NICOTINE TO THE RESCUE: Smoke fags, save lives. Christopher Snowdon has fun pondering the low rate of Covid-19 infections among smokers (and the mistaken prediction from Public Health England that smokers would suffer higher casualties):
Let us consider for a moment the policy implications of nicotine being the only tried and tested prophylactic for Covid-19. We could issue Lucky Strikes on prescription. We could #ClapForOurCigarettes every Thursday evening. The case for closing down Public Health England would be stronger than ever. We could open the pubs, but only to smokers and vapers. We might allow a few non-smokers in to enjoy the possible benefits of passive exposure, but only if they stand two metres apart.
France is already testing nicotine patches as protection for patients and health-care workers.
April 25, 2020
IF ONLY THIS PROFESSOR HAD BEEN HOMESCHOOLED: Harvard vs. the Family. A Harvard law professor distorts research findings to justify her campaign to ban homeschooling.
April 23, 2020
HINDSIGHT IS ALWAYS 20/20: Blame Game. The press wants to blame Trump for warnings that he missed about the pandemic, but it’s easy to point to Democrats and journalists who missed the warnings, too. After every disaster, our hindsight bias leads to a search for scapegoats. But finding scapegoats won’t solve the crisis — or prevent the next one.

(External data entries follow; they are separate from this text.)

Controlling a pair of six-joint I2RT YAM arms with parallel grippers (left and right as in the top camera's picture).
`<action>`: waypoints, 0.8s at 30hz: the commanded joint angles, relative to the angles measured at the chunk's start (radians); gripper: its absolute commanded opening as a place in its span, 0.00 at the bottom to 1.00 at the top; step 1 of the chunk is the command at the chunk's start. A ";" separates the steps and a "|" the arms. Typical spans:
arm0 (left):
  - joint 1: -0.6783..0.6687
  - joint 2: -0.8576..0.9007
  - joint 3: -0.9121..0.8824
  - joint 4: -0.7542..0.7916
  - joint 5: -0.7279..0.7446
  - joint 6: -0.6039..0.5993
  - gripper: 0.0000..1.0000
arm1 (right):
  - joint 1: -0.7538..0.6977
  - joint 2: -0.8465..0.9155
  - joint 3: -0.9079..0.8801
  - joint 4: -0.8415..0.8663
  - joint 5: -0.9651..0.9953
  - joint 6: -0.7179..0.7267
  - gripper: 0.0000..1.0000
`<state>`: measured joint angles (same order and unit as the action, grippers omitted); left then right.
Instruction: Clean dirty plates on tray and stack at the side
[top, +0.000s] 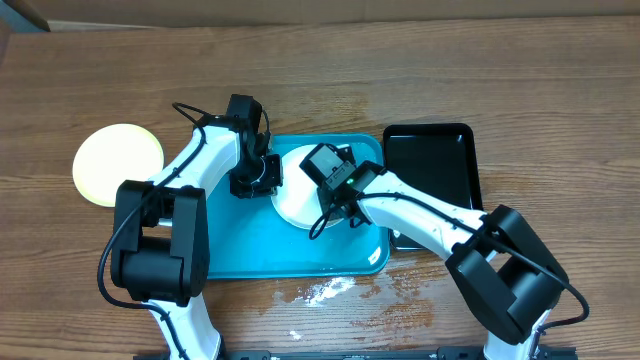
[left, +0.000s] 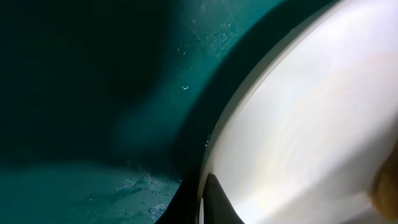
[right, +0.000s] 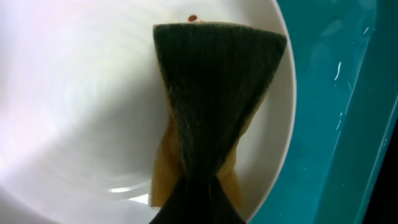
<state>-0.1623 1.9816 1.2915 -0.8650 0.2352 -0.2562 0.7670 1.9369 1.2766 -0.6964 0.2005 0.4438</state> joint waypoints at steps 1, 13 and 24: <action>-0.002 0.034 -0.020 -0.006 -0.081 0.009 0.04 | -0.048 0.014 -0.013 0.023 -0.016 0.000 0.04; -0.002 0.034 -0.020 -0.006 -0.086 0.009 0.04 | -0.101 0.085 -0.013 0.089 -0.117 0.039 0.04; -0.002 0.034 -0.020 -0.013 -0.089 0.022 0.04 | -0.115 0.086 -0.013 0.187 -0.105 0.050 0.04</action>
<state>-0.1616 1.9816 1.2915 -0.8673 0.2214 -0.2565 0.6731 1.9846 1.2743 -0.5293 0.0792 0.4793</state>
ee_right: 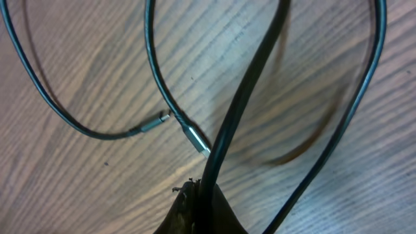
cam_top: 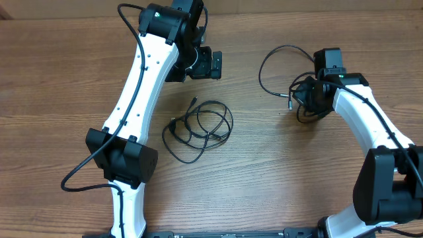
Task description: Untangle cables
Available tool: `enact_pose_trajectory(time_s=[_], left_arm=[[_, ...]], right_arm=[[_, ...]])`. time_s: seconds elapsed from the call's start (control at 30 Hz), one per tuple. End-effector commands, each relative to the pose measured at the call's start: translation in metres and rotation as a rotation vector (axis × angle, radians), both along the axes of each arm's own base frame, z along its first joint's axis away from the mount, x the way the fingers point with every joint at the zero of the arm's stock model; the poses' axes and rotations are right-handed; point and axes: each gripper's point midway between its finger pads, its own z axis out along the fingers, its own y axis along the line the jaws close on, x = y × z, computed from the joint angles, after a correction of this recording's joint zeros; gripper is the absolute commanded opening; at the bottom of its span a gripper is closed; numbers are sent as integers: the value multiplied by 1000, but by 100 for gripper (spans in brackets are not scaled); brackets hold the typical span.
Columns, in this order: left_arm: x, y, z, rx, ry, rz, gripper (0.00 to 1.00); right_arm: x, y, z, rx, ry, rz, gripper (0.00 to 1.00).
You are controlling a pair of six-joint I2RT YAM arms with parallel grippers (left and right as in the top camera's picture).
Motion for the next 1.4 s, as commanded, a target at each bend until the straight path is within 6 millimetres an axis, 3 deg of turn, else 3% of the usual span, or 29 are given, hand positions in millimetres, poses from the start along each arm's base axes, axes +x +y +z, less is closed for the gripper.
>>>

UNTIL THERE’S A VACCINE: Alleviation Before Cure. An epidemiologist’s primer on what treatments might work.
IF ONLY THERE WERE SOME CONVENIENT ALTERNATIVE: How Public Transit Makes the Nation More Vulnerable to Disasters Like Covid-19. Instead of subsidizing mass transit, we should encourage a transportation system that’s resilient during pandemics, terrorist attacks and other disasters: the automobile.
BAD RULES ARE FOR THE LITTLE PEOPLE: Trumping Poverty. The economist Casey Mulligan calculates how much the poor have benefited from Trump’s rollback of regulations.
April 22, 2020
THE DOCTOR WILL ZOOM YOU NOW: Has Telehealth’s Time Arrived? It can lead to better health care long after the pandemic.